Nearly every food problem we are facing all traces back to the advent of the sprawl economy. In handing over the responsibility of feeding the masses to outside interests, we put the health of people at odds with the shareholders and we are losing this battle. This has lead to the horrendous treatment of animals, the abuse of growth hormones, the destruction of habitats, the rise in obesity and a host of other problems. Problems just didn’t exist when local farmers had easy access to local markets. When we entrusted the care of our ingredients to people from our community, we were all much better off. We have enough of a track record to know that national chains are driven by one motivation, maximizing the bottom line. That is fine for them, that is how they are structured, but this is directly at odds with what is best for us as a people.

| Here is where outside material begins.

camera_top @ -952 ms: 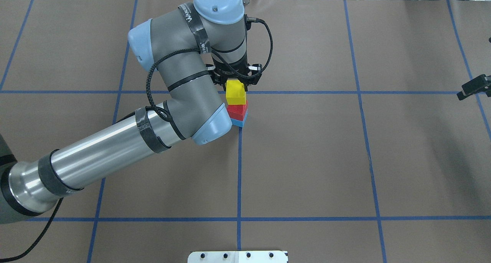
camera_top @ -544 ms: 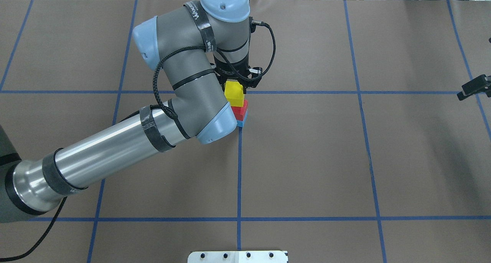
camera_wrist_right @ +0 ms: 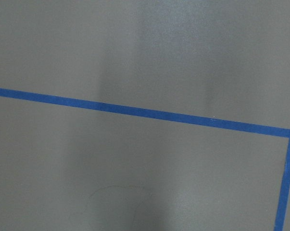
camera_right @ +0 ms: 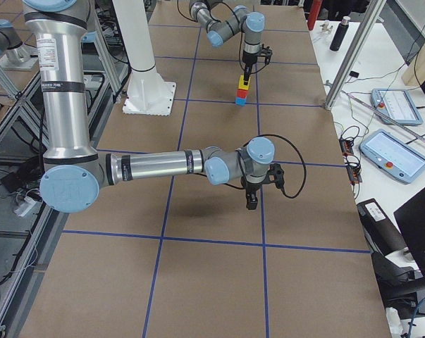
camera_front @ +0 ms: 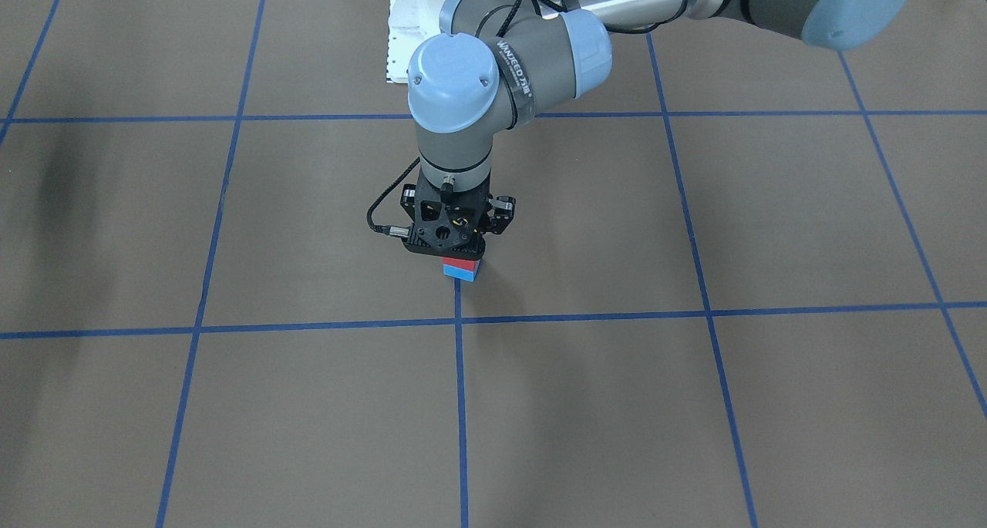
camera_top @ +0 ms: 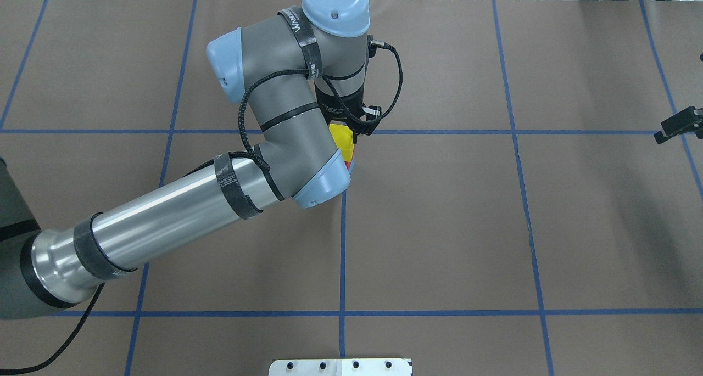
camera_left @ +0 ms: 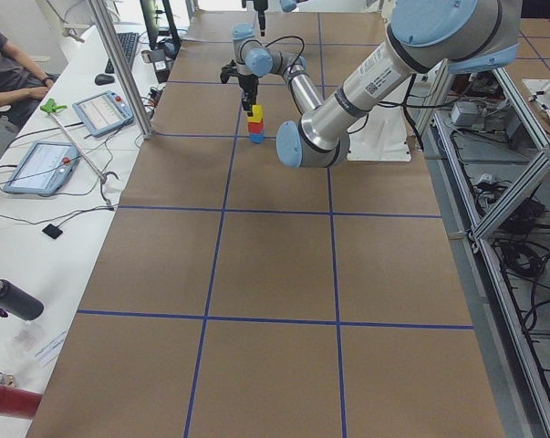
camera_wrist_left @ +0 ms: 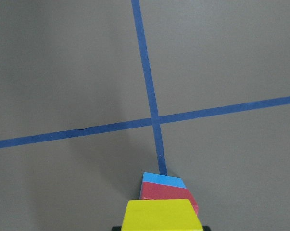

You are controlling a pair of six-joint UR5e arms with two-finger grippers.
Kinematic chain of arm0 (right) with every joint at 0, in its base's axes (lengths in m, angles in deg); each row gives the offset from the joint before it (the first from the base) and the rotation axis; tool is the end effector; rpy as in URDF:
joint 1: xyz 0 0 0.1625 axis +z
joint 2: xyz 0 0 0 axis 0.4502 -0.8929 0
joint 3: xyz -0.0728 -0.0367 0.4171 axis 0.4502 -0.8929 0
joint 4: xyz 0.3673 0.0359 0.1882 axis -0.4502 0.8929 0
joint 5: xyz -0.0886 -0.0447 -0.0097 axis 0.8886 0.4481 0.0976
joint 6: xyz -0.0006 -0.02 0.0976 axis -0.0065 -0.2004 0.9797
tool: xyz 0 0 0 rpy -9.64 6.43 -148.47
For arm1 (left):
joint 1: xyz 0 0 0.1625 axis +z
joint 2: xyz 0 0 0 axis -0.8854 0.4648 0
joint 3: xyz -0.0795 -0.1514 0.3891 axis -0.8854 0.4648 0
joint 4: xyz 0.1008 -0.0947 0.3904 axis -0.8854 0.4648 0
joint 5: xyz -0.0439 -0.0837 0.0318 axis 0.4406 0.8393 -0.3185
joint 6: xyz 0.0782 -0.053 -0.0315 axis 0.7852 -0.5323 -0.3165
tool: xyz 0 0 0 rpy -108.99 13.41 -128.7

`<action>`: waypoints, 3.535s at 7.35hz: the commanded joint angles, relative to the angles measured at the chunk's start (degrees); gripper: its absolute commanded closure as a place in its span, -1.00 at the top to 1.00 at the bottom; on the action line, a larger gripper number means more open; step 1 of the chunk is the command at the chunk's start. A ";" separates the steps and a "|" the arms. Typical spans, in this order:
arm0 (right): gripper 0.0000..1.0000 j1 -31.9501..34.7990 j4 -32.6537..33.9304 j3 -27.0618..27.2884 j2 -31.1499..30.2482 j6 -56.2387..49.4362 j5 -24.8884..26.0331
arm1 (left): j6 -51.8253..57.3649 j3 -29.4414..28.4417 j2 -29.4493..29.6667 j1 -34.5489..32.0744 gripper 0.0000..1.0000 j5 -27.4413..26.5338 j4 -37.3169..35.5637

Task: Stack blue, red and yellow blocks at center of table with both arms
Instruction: 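Lower the yellow cube onto the red cube with the left gripper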

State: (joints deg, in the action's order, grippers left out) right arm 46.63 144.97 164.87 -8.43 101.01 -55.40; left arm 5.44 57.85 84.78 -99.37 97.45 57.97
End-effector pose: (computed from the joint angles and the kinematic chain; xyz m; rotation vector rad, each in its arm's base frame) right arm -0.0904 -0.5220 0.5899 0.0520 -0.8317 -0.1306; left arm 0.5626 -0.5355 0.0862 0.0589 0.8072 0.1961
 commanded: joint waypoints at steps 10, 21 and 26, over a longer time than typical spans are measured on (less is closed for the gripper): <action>0.99 0.00 0.00 0.07 0.01 0.26 0.00 | 5.36 -0.30 0.02 -0.37 -1.00 0.21 -0.21; 0.99 0.00 0.00 -0.20 0.01 0.52 0.00 | 4.92 -1.27 0.11 -0.37 0.85 0.29 0.58; 0.99 0.00 0.00 -0.11 0.18 0.52 0.00 | 4.92 0.21 0.29 -0.63 1.00 0.47 -0.21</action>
State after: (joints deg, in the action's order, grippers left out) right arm 46.59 144.97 164.68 -8.32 101.53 -55.40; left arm 10.51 57.03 84.98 -99.83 97.78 58.30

Communities have a different responsibility from corporations. They have a responsibility to see to the well-being of their members. The best interest of a community therefore is in resisting sprawl food.
We understand how the things we put in our bodies affect the way we feel and look. We need to take the next logical step and start thinking about how in designing our cities we are also affecting our bodies. That in building sprawl, we are hurting local farmers and growers, distancing ourselves from our food source and placing much of the responsibility of feeding ourselves into the hands of those that are not concerned at all with our health… and in fact, have a mission that is often times in conflict with the health of its consumers. Food plays a huge role in our lives and in shaping our bodies and our economy and our landscape. Should we really intrust this responsibility to people that don’t care about our communities? Indulge yourself on that thought.